A devaluation of the Irish euro
A default by the Irish state
State pensions are not funded, so they must be vulnerable to a state default. 



I don't expect either to happen, but they are a risk and the consequences for a retired civil servant would be huge, so they must choose an investment strategy which is not exposed to  these risks.


Their investments should be invested in a non Irish currency. If they want to retain their money on deposit, they should move it to an account in Germany.


If they are open to shares, they should buy a portfolio of shares which is not overexposed to Irish currency - so a mix of continental european, British and American shares.  



However, most Irish shares are well diversified and have only a small portion of their earnings in Irish euro.
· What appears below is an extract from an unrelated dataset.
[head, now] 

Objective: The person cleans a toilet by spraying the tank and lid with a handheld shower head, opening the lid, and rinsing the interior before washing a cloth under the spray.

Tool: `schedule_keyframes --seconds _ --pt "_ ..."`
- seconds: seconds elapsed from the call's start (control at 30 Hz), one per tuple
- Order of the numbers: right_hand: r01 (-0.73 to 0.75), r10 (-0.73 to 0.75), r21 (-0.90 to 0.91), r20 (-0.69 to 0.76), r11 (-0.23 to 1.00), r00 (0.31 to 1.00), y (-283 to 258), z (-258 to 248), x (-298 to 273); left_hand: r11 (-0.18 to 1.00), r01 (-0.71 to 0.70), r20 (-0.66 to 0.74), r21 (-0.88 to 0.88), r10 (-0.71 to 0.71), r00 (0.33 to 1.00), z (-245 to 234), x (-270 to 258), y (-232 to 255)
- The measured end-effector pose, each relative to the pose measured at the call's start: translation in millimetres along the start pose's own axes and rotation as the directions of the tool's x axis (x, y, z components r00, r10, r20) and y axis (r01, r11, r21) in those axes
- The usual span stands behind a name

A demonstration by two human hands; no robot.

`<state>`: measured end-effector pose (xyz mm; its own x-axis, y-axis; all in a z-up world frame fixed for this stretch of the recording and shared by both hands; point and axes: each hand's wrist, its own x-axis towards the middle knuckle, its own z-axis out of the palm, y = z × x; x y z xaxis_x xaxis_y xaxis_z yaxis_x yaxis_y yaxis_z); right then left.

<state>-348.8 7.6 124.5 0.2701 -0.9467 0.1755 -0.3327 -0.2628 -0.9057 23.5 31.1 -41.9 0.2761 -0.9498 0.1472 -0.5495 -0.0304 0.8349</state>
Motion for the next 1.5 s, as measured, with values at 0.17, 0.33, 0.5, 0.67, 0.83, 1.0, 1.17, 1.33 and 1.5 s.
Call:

There is also a suggestion that a devaluation of the Irish euro would lead to an improvement in Irish exports and help Irish companies.


----------



## Duke of Marmalade (19 Feb 2012)

Brendan,

I am not sure I agree with this - shades of Jill Kerby!

If for example RCS puts her lump sum in sterling.  Now she has real risk.  Very good chance indeed of losing 10% or more over a few years.  

Seems to me there is indeed a risk that her pension will be reduced because of the Troika but investing in sterling does not diversify that risk and it is difficult to see what would.

Personally I think she should fill her boots with Post Office Savings Certs/Bonds as I do not believe these are at any substantial Ireland Inc. risk.


----------



## Brendan Burgess (19 Feb 2012)

Hi Duke

A non-Irish currency would include the German euro. That seems to me to be safer. 

I do not expect the state to become insolvent and default on pensions and on the post office. But I think that it is a risk. And it should be diversified against by not having all assets exposed to that risk.

Brendan


----------



## Jim2007 (19 Feb 2012)

There is no such thing as an Irish or German Euro, consequently you can not reduce FX risk by shipping Euros around Europe, furthermore by moving deposits from banks with high T1 ratios to banks with much lower T1 ratios exposes you to the very real possibility of a default should the bank take a hit!  I can not see how moving one's money from a well capitalised bank to a far less well capitalised bank in an unfamiliar environment can be seen as the wise thing to do.


----------



## Brendan Burgess (19 Feb 2012)

Hi Jim

If Ireland leaves the euro, it is very likely that deposits in German banks in Germany will retain their value. There is very little valuation downside in this. 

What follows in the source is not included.